The year began with a bang as Prime Minister Rishi Sunak used his first speech of 2023 to reveal he wanted all pupils to study ‘some form of maths’ until the age of 18. Achieving that could mean the creation of ‘innovative’ new qualifications. AQi had some acute analysis about the issue from AQA’s Policy and Research Manager Adam Steedman Thake.

That was followed soon after by a quietly radical speech by the Singaporean education minister. When the man in charge of a world beating system says it needs reforming, we better listen, said Tim Ewington in his penetrating article.

To mark a parliamentary reception for AQA’s invaluable Student Advisory Group, Alison Chang, the SAG co-chair wrote a fascinating blog about the how group’s work informs positive change in education.

Another impressive sixth former, Heather Heathcote, also contributed to AQi with a piece about devising, researching and writing her Extended Project Qualification on animal welfare which won first prize in the inaugural Student Research Project Awards.

By May, the Summer exam series was underway. The big talking point was how would ‘grade boundaries’ return to ‘normal’ after three years of disruption caused by lockdown. Thankfully, AQA’s Standards and Awarding Manager Elizabeth Pope, was on hand to explain exactly how that would happen

June’s post exam wash up had several startling revelations.

The first was that computing is the fastest growing GCSE and second-fastest at A level. This prompted Steve Kenny, AQA’s head of curriculum for Computer Science to investigate what lay behind the astonishing rise.

Another interesting set of figures to emerge were those showing the attainment gap between girls and boys was closing after growing steadily since the 1980s. AQi examined what effect O Levels, GCSEs and Teacher Assessed Grades had on the Attainment Gender Gap.   

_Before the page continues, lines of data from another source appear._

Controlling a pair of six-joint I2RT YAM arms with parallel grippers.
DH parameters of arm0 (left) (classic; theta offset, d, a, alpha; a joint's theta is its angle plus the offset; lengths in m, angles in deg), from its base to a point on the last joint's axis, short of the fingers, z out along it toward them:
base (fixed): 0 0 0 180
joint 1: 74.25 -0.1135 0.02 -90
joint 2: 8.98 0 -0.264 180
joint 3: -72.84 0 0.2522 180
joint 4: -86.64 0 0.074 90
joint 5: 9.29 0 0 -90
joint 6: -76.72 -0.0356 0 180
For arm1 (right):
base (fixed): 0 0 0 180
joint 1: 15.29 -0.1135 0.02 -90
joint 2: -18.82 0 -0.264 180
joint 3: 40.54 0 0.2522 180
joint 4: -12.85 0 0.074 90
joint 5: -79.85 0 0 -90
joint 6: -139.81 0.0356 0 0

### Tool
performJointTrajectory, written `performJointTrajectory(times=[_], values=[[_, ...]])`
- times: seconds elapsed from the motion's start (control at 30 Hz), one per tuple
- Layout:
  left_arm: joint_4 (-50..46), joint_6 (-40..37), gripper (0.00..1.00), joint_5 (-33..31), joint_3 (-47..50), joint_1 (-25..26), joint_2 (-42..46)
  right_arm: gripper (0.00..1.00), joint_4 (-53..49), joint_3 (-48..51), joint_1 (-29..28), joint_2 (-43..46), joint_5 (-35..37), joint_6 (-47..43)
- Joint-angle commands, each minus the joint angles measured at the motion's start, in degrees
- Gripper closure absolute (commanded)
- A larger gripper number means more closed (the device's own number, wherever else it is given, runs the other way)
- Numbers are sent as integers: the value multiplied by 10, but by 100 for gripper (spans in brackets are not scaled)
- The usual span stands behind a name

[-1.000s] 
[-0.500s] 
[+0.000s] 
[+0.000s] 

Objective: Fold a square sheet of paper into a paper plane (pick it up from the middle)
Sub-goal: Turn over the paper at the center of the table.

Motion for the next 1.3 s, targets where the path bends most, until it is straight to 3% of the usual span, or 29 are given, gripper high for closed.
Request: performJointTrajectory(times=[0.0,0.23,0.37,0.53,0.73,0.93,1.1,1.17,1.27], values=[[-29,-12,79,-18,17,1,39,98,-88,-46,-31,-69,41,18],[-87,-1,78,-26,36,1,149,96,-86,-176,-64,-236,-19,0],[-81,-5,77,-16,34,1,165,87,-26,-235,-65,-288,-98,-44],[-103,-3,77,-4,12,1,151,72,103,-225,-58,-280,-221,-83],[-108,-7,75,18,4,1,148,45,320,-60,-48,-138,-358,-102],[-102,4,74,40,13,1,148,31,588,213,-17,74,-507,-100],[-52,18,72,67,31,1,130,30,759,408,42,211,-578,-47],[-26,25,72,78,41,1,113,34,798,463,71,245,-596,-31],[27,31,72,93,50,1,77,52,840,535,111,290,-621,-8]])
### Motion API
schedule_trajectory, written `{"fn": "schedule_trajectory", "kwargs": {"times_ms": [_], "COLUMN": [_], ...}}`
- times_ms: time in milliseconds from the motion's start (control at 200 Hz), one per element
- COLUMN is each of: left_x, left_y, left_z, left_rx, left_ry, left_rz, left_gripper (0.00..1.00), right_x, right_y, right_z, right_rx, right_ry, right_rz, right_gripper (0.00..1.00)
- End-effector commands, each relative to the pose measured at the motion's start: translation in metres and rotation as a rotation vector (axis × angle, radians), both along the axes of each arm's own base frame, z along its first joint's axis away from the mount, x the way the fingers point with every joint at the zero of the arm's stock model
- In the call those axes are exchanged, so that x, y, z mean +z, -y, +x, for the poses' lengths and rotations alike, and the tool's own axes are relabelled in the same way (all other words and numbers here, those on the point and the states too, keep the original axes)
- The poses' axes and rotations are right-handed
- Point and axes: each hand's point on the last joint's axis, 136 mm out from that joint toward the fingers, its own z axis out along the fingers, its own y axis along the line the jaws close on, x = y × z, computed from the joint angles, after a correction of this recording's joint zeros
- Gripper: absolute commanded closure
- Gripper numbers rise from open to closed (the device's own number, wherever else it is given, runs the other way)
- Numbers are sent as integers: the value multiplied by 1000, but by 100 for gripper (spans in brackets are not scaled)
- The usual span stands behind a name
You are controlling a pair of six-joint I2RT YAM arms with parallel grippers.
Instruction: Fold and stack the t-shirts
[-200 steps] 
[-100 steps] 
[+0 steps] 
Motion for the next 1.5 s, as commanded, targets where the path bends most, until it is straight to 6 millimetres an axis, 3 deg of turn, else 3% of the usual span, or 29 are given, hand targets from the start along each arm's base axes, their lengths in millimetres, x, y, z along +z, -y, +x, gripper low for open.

AQi’s final piece of post-exam analysis came courtesy of AQA’s maths curriculum experts Shaun Procter-Green and Andrew Taylor who wrote about how their work redesigning the GCSE papers improved student exam experiences in 2023.   

July was a scorcher as was the 13th annual Festival of Education at Wellington College where AI was the dominant topic. My three days listening to a stellar cast of speakers, including Daisy Christodoulou, AQA’s Alex Scharaschkin and Chris Packham, was so insightful I wrote a blog about what I learned there.

While I was in Berkshire for the festival, Sir Kier Starmer was in Kent making a major speech on how Labour would approach education if elected. AQi ran blogs on his plans to break down the divide between general and vocational education and improve oracy skills.

Sir Kier’s praise of music lessons for improving wider student attainment prompted AQA’s in-house drummer Adam Steedman Thake to look at the evidence surrounding his claims.

October was a busy month for AQA which published two major reports. AQi ran blogs about both. The first, on numeracy, literacy and digital fluency, proposed new on-line and on-demand assessments for all students. The second, made the case for having digital exams which Adam Steedman-Thake neatly summed up the highlights in this blog.  

Finally, to go out on a note of good cheer, a symposium on inclusive educational assessment left AQA’s lead researcher Dr Katy Finch convinced that the advent of digital exams will be a chance to improve assessment for students with SEND.

All in all my first year as editor of has been a full and fascinating one. I hope you have all enjoyed the site’s offerings.
Have a wonderful break and see you back here in 2024.